Mais, en attendant la réalisation de ce progrès, M. Désirandelle dut se résigner à s’étendre sur un des canapés du salon qu’il ne devait quitter qu’à l’arrivée aux Baléares. Clovis Dardentor, qui l’avait accompagné, lui serra la main, puis, revenant sur le pont, il gravit l’escalier de la dunette, avec l’aplomb d’un vieux loup de mer, le béret crânement rejeté en arrière, la face rayonnante, sa vareuse déployée à la brise comme le pavillon d’un amiral.

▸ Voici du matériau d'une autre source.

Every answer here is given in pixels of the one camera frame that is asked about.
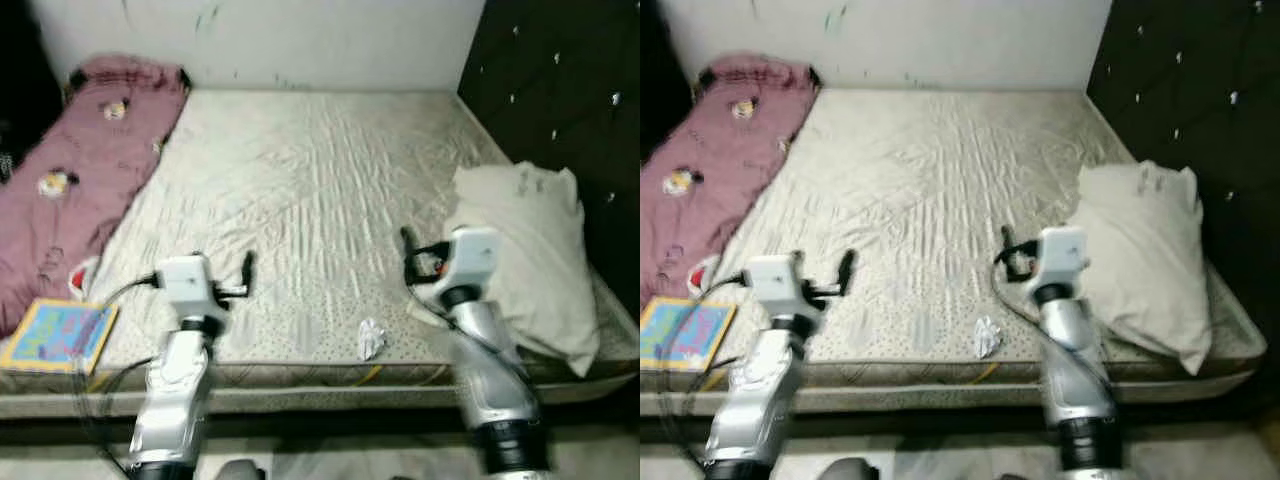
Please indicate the white pillow with tree print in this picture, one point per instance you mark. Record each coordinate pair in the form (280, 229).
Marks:
(1150, 260)
(530, 260)

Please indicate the grey bed base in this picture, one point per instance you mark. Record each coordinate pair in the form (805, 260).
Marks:
(950, 400)
(320, 400)

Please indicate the white paper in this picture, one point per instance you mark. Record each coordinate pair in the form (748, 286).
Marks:
(988, 338)
(371, 340)

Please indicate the grey left robot leg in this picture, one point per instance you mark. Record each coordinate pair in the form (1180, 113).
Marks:
(855, 470)
(240, 470)

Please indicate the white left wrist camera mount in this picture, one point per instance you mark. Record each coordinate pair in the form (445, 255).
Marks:
(775, 280)
(185, 282)

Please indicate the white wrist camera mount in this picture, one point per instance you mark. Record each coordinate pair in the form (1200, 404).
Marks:
(470, 255)
(1062, 255)
(775, 280)
(185, 282)

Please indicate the black cloth with white lettering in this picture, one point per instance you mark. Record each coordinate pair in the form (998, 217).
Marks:
(655, 60)
(20, 90)

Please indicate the dark tufted headboard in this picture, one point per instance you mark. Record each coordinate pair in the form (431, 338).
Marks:
(560, 80)
(1190, 80)

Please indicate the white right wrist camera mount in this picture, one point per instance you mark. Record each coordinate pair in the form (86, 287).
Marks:
(1062, 255)
(470, 255)

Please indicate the pink cartoon print blanket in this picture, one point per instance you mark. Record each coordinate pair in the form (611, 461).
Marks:
(710, 170)
(80, 170)

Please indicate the beige quilted mattress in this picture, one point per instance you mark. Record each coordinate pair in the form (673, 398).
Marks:
(930, 200)
(300, 200)

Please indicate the colourful children's book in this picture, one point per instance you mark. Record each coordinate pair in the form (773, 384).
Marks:
(55, 335)
(685, 335)

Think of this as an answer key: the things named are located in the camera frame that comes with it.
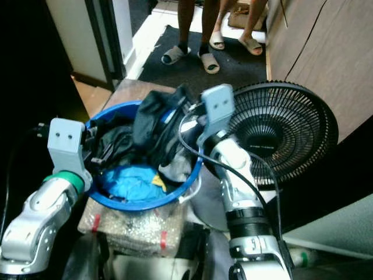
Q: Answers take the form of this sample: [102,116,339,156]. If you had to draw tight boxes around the black garment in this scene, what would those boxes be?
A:
[87,86,202,176]

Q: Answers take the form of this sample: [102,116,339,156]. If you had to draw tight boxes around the blue garment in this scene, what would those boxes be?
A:
[102,163,167,202]

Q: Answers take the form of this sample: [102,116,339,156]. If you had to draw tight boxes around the light grey garment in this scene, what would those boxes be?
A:
[157,155,193,183]

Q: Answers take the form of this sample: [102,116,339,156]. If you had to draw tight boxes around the grey slide sandal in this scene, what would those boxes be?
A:
[161,45,191,66]
[198,51,221,75]

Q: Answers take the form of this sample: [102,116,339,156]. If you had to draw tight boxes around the blue plastic basin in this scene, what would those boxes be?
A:
[83,100,205,211]

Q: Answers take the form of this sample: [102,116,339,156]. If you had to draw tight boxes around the brown wooden stool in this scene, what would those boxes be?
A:
[102,79,175,117]

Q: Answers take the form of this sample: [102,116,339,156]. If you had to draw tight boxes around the dark floor mat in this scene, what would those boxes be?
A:
[139,24,269,106]

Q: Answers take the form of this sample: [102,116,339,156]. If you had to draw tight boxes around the beige slide sandal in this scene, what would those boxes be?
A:
[209,30,226,50]
[238,36,264,57]

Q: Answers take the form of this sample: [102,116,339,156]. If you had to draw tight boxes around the bubble-wrapped box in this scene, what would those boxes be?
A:
[77,195,190,257]

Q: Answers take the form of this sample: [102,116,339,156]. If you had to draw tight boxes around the person legs with black socks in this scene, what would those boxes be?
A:
[176,0,222,53]

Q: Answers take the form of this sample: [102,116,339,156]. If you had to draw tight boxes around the black floor fan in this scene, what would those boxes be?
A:
[189,80,340,231]

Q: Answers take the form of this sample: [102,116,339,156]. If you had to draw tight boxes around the brown bag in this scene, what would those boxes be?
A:
[227,0,269,31]

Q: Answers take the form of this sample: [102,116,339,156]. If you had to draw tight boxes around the bare person legs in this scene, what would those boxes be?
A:
[213,0,269,39]

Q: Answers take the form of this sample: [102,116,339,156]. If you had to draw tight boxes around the brown wooden cabinet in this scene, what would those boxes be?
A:
[265,0,373,144]

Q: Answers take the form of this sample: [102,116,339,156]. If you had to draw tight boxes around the clear plastic bottle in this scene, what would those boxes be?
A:
[290,248,320,269]

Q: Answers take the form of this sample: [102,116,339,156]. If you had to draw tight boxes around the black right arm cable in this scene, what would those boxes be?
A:
[178,108,283,240]

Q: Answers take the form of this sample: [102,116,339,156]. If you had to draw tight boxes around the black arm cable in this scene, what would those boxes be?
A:
[178,108,283,240]
[3,125,50,257]

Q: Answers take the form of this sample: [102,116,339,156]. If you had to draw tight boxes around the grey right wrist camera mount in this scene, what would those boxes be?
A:
[195,84,235,146]

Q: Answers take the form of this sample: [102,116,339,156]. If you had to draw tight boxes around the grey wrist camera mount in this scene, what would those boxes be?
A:
[47,118,88,176]
[195,84,235,146]

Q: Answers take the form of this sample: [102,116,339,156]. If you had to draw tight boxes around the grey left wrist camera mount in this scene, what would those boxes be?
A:
[47,118,88,176]

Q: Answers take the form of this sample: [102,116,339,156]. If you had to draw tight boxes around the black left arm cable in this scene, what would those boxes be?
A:
[3,125,50,257]

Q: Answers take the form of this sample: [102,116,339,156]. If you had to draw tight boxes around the white door with dark frame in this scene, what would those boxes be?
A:
[47,0,136,89]

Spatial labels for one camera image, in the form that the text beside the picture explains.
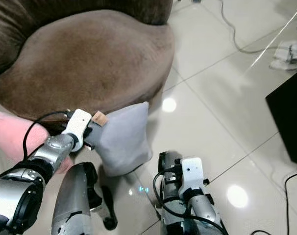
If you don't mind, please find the long black floor cable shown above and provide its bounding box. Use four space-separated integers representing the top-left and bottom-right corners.
219 0 280 55

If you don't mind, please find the grey robot leg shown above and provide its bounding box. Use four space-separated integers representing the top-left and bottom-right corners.
51 161 118 235
155 150 189 235

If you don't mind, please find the thin black floor cable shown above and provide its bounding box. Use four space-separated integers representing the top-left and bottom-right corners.
250 169 297 235

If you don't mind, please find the pink pillow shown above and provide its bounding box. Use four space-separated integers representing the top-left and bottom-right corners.
0 111 74 173

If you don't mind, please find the white crumpled cloth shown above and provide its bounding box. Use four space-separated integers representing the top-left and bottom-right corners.
269 40 297 72

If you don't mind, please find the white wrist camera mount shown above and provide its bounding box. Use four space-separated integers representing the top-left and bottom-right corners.
61 109 93 152
180 156 211 197

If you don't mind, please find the brown round velvet sofa chair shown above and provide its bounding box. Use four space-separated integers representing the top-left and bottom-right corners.
0 0 176 124

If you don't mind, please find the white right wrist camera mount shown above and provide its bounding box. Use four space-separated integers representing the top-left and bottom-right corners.
180 156 211 197

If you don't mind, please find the grey right robot leg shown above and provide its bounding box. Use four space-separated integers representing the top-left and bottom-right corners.
155 150 189 235

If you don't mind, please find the black box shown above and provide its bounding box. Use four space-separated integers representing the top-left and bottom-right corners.
265 66 297 167

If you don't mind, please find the grey left robot leg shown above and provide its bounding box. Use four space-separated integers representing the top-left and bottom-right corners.
51 161 118 235

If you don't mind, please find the grey pillow with brown tag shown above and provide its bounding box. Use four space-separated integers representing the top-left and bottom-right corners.
91 101 153 177

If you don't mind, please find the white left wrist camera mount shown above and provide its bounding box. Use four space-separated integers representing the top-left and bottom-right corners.
61 109 93 152

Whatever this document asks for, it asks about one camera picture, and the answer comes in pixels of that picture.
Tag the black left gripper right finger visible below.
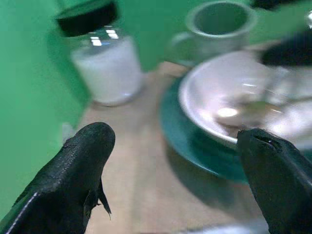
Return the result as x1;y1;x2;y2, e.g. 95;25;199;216
237;128;312;234

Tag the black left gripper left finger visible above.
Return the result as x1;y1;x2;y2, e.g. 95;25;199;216
0;121;116;234

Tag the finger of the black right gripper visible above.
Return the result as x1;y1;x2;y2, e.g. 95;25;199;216
250;0;294;11
260;30;312;67

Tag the white ceramic mug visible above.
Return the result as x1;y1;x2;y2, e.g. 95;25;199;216
170;0;258;66

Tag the white bowl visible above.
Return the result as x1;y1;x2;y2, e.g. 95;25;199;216
179;50;312;151

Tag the metal spoon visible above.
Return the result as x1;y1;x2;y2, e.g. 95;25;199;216
215;94;312;126

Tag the teal plate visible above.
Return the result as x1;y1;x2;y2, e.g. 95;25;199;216
159;77;249;184

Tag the glass salt shaker black lid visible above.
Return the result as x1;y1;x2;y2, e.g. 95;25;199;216
55;0;144;107

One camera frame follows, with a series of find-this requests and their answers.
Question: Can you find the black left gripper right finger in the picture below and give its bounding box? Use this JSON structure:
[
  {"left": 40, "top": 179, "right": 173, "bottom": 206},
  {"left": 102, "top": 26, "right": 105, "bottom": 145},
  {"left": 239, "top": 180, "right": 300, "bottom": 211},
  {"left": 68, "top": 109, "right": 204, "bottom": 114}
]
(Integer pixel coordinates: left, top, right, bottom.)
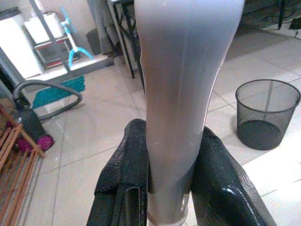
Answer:
[{"left": 190, "top": 126, "right": 278, "bottom": 226}]

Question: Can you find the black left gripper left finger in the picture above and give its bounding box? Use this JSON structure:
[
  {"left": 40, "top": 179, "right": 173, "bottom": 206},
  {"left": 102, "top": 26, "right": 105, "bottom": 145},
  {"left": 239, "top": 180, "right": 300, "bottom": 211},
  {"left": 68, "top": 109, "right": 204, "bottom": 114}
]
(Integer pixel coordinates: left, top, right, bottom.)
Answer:
[{"left": 86, "top": 118, "right": 151, "bottom": 226}]

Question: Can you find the teal shaggy floor mat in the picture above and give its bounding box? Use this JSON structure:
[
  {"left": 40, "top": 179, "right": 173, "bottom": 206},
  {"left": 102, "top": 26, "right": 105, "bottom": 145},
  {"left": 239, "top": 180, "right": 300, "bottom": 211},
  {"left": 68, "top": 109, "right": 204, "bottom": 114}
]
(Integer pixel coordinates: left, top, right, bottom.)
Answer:
[{"left": 32, "top": 75, "right": 86, "bottom": 110}]

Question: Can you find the grey and magenta vacuum cleaner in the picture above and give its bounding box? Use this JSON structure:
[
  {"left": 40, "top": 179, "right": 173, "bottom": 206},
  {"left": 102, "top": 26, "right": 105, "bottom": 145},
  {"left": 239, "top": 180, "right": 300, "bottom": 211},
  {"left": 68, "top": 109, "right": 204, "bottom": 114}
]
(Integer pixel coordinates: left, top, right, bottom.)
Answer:
[{"left": 12, "top": 97, "right": 55, "bottom": 154}]

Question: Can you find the wooden slatted rack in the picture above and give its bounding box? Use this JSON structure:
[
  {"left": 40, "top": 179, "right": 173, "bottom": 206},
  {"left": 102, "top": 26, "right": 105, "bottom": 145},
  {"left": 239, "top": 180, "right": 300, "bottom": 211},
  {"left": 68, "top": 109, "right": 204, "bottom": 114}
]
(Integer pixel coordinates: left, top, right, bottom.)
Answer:
[{"left": 0, "top": 106, "right": 46, "bottom": 226}]

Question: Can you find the black metal table leg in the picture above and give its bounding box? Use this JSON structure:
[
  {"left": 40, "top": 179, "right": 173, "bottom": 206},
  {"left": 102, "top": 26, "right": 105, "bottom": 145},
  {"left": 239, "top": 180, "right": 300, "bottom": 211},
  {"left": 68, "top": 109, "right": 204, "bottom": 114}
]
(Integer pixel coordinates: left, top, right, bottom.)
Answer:
[{"left": 107, "top": 0, "right": 136, "bottom": 79}]

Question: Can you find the dark grey small bin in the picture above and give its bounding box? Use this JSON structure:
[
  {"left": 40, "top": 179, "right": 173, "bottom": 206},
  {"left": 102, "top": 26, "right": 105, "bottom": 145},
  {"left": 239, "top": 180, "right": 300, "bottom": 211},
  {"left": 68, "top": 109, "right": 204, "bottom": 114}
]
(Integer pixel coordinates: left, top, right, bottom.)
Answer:
[{"left": 85, "top": 27, "right": 102, "bottom": 56}]

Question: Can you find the light blue mop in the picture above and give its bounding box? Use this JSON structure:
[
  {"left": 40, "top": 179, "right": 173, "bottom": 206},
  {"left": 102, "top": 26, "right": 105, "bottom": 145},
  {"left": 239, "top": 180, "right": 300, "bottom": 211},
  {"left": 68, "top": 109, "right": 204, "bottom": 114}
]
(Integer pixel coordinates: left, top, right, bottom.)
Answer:
[{"left": 59, "top": 6, "right": 95, "bottom": 67}]

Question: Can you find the red and white box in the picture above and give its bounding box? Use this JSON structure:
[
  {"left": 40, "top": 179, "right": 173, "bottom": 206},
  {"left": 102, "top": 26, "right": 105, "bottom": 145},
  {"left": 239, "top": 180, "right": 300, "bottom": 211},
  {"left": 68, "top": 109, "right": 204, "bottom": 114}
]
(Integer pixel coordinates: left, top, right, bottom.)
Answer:
[{"left": 34, "top": 39, "right": 74, "bottom": 69}]

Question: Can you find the grey metal shelf unit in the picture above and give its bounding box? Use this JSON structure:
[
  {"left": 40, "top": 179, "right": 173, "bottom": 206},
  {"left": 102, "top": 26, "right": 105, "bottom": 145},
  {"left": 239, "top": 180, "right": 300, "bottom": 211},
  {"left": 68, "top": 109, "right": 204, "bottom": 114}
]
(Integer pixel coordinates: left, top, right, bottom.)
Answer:
[{"left": 29, "top": 0, "right": 115, "bottom": 73}]

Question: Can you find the white storage box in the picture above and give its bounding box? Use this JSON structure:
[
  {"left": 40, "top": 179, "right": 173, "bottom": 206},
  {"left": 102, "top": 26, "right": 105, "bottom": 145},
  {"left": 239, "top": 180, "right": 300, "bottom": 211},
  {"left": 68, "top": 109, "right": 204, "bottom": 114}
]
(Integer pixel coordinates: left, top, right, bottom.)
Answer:
[{"left": 23, "top": 12, "right": 66, "bottom": 44}]

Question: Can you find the white pedal trash bin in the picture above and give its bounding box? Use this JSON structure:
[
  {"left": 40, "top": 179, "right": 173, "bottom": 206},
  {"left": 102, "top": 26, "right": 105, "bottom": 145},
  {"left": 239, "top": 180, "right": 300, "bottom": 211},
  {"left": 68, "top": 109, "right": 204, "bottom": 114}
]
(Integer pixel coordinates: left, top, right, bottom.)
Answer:
[{"left": 0, "top": 7, "right": 42, "bottom": 79}]

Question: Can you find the black wire mesh wastebasket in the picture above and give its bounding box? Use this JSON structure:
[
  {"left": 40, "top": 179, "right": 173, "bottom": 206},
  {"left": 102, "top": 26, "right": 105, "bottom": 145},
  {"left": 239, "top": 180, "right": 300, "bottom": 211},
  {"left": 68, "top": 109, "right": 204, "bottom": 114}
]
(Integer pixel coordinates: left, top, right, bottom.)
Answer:
[{"left": 235, "top": 79, "right": 301, "bottom": 151}]

Les deux cousins vinrent à lui. De sympathiques salutations furent échangées de part et d’autre, puis des demandes sur les santés réciproques… M. Clovis Dardentor avait-il bien dormi, après les bonnes heures passées à table ?… Parfaitement… un sommeil ininterrompu et réparateur entre les bras de Morphée… ce qu’on appelle : taper des deux yeux !

Oh ! si Patrice eût entendu de telles locutions sortir de la bouche de son maître !…

« Et ces messieurs… avaient-ils parfaitement dormi ?…

— Tout d’un somme, et même comme une paire de sabots ! répondit Jean Taconnat, qui désirait se tenir au diapason de Clovis Dardentor.